John Bell Gourlay (July 26, 1872 – April 7, 1949) was a Canadian amateur soccer player who competed in the 1904 Summer Olympics. He was born in Essex, Ontario and died in West Vancouver. In 1904 he was captain of the Galt F.C. team, which won the gold medal in football at the 1904 Summer Olympics. He played all two matches as a full-back. These Olympic Games were the first in which gold medals were given for football, making Gourlay and the Galt football team one of the first Canadians to win gold medals at the Olympics. Gold medals were presented to the team members immediately after the game. The winning medals were inscribed “1904 Universal Exposition Olympic Games St. Louis Association Football Championship”. This was the only Canadian football team to win Olympic gold until the Canadian women’s team at the 2020 Olympic Summer Games.

==Life==
Gourlay was born on July 26, 1872 in Essex, Ontario. His brother, Parnell Orde Gourlay, also played for the gold medal winning Galt football team.

Gourlay played in the Western Football Association from 1889 and then the Ontario Football Association League, after it was founded in 1901. He first played for the Toronto Marlboros before joining Galt. With Galt, he won the Ontario Cup from 1901-1903, and the WFA Challenge Cup from 1901-1904. In 1903, he participated in the Manitoba Tour, in which Galt won all 17 matches. In 1905, Galt won the unofficial Dominion Championship beating a team from Westmount, Quebec in two matches. Also in 1905, he played in an international match, billed as being for The Championship of the World, against an English amateur team. The game resulted in a 3-3 draw. Gourlay played in games in the United States in Detroit, St. Louis, Buffalo, Chicago, Fall River and Newark.

At the 1904 Summer Olympics, Galt faced two American teams in a round-robin tournament. In the first game, on November 16, Galt defeated Christian Brothers College 7–0. In the second game, against St. Rose Parish on November 16, after a scoreless first half, Gourlay, as captain, inspired the Galt team with a half-time talk, and Galt went on to win 4–0.

Gourlay moved to Vancouver where he played for Vancouver City in 1906. Gourlay worked as a machinist. He married Ada Blanche Lovelace.

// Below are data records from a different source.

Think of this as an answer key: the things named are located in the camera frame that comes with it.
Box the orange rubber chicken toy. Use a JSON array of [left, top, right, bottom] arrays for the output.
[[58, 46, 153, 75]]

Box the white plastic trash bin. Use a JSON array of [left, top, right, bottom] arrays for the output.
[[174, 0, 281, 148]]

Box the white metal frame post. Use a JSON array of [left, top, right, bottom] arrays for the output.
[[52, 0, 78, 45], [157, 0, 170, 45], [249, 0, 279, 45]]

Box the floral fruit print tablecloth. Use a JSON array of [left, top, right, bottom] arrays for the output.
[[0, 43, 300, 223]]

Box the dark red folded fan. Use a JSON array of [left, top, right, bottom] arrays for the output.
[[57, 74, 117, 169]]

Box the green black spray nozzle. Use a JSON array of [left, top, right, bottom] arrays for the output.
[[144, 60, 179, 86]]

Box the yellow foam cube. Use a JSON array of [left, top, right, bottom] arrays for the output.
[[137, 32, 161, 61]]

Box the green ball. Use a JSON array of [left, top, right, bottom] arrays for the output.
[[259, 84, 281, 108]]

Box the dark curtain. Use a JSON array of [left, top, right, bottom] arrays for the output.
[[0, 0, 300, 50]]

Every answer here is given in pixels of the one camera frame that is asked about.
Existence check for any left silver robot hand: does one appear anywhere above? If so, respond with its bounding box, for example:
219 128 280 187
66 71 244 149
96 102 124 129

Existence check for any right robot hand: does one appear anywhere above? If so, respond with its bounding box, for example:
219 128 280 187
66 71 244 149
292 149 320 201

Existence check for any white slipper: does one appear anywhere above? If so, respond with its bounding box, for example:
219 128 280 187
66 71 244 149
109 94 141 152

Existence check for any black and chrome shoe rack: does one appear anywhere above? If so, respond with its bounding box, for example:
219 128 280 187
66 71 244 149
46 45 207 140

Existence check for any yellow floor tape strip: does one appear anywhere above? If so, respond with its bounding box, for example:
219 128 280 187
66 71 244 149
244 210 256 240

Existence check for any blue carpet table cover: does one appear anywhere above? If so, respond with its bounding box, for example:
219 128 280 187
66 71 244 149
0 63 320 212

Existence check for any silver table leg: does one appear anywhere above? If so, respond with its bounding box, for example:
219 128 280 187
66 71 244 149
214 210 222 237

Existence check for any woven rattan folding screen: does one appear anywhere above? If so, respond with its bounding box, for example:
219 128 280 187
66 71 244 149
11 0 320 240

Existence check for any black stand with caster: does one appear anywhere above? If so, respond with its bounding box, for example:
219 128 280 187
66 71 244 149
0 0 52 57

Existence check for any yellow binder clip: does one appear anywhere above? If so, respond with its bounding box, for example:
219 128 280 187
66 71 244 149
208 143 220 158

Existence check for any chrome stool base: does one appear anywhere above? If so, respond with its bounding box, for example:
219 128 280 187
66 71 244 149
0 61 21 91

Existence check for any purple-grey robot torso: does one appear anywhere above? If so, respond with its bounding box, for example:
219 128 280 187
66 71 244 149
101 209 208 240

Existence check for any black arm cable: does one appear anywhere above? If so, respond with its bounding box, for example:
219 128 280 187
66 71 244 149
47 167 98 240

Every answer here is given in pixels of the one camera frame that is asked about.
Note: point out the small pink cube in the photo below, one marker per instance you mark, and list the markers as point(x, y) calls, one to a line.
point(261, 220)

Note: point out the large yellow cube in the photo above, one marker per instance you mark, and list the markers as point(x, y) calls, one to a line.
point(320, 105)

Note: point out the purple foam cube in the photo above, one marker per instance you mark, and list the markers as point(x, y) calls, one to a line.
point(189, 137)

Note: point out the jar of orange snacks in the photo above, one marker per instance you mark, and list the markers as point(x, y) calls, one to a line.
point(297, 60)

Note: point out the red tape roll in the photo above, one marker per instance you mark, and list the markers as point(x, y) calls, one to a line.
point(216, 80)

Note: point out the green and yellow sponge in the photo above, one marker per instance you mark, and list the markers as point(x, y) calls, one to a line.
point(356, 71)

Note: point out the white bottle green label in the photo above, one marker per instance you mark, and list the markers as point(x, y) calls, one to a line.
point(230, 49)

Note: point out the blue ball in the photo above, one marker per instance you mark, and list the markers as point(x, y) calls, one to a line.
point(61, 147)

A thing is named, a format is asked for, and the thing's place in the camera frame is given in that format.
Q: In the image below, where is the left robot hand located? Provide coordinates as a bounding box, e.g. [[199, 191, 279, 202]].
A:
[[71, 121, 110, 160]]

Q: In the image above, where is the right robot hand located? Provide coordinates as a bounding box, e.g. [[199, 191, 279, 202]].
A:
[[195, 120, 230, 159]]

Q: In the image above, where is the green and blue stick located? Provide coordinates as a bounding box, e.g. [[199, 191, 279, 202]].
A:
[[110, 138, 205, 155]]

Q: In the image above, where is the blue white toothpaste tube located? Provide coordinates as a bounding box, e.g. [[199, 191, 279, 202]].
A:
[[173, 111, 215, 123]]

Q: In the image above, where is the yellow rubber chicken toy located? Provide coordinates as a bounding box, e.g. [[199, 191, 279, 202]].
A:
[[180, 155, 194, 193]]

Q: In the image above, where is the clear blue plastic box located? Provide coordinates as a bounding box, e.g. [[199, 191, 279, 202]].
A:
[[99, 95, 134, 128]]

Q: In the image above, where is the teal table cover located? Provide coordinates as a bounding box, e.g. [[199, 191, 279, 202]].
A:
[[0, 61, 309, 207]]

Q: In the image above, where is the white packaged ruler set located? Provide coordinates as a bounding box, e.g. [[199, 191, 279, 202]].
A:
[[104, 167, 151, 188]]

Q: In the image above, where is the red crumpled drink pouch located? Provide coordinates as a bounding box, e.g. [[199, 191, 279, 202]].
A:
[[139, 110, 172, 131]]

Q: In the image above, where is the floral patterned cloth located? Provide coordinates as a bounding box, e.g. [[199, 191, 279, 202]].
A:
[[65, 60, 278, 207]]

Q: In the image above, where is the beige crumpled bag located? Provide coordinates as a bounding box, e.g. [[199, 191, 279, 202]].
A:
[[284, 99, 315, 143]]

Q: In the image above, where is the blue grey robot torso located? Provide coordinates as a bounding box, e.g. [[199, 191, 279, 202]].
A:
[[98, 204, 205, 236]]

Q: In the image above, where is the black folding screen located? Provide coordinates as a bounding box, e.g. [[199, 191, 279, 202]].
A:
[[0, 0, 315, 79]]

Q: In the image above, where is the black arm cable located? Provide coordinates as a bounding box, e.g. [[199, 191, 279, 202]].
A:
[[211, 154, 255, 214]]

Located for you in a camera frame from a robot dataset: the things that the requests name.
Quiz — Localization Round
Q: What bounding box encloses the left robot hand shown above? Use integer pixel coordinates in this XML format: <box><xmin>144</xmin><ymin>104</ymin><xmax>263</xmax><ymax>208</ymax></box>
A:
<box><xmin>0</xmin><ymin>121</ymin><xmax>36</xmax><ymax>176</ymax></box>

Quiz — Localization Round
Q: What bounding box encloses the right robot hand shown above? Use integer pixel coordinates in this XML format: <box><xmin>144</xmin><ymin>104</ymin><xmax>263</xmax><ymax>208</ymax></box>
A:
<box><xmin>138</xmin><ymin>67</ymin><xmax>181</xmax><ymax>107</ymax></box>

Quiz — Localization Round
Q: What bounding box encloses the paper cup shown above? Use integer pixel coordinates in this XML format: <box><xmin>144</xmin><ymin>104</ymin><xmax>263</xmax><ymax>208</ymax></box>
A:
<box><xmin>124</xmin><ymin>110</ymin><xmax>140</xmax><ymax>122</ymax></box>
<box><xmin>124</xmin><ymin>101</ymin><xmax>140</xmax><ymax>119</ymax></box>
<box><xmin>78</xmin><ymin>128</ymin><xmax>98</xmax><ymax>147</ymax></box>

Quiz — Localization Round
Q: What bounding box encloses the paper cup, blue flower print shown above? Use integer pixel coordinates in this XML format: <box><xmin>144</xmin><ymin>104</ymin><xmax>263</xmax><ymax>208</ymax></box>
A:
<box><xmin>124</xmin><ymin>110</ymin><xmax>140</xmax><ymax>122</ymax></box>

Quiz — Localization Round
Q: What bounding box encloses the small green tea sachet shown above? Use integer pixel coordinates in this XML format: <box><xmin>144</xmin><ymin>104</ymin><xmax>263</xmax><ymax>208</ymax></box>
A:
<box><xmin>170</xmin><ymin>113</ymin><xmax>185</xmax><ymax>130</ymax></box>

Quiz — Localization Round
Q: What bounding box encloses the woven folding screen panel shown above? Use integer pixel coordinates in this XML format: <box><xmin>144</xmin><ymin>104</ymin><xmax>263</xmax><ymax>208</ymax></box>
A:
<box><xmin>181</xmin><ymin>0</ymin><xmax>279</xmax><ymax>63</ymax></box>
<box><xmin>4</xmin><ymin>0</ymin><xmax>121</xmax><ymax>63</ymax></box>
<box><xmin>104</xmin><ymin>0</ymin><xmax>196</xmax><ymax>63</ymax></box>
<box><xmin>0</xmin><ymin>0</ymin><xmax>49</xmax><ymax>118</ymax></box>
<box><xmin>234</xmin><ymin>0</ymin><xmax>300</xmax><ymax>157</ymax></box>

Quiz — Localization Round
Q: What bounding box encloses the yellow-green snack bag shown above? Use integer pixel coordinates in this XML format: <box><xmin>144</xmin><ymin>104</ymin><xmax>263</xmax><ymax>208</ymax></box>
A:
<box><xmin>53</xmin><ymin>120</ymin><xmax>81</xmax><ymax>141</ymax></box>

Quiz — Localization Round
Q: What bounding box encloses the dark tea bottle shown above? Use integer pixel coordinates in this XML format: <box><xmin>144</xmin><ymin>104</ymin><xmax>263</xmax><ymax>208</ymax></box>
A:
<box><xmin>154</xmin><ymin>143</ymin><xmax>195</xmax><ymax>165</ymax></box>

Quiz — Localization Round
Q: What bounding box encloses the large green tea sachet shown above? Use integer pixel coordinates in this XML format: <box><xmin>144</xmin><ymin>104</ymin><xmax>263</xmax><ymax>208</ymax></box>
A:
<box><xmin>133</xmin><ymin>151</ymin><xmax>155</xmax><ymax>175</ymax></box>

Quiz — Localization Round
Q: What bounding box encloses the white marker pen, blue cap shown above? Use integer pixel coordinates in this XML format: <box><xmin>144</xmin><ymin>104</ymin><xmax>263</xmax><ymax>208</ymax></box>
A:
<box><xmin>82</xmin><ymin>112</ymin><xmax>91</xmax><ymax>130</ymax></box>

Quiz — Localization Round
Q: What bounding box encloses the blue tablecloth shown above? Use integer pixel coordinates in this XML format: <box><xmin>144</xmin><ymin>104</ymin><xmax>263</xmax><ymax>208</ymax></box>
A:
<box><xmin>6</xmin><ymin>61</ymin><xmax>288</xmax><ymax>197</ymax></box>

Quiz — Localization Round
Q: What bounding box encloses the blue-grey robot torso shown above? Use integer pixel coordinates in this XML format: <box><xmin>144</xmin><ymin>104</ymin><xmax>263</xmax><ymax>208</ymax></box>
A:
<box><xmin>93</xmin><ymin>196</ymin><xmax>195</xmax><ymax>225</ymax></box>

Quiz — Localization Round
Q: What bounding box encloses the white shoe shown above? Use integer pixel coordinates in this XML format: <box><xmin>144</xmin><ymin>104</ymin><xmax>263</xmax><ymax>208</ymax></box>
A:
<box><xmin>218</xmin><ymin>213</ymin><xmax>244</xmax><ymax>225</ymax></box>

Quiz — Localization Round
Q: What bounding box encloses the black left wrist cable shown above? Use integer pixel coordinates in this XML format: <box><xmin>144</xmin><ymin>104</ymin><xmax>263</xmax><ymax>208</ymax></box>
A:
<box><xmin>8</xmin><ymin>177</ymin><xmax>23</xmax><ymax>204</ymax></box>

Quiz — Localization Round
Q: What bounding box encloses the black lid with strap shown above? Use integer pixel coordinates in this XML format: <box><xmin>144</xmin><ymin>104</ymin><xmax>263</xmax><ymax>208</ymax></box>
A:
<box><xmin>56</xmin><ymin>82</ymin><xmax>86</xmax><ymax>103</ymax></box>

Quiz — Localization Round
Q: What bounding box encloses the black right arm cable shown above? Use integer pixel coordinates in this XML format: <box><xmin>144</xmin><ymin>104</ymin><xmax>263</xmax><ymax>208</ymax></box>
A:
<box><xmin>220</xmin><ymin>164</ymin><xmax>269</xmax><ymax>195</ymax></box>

He died in West Vancouver on April 7, 1949 at the age of 77.

==In popular culture==
In "Bend It Like Brackenreid" (November 14, 2016), episode 6 of season 10 of the Canadian television period detective series Murdoch Mysteries, Gourlay is shown leading the Galt football team in a victory over the University of Toronto Varsity Blues football team to qualify for the 1904 Summer Olympics. Gourlay is played by Benjamin Sutherland.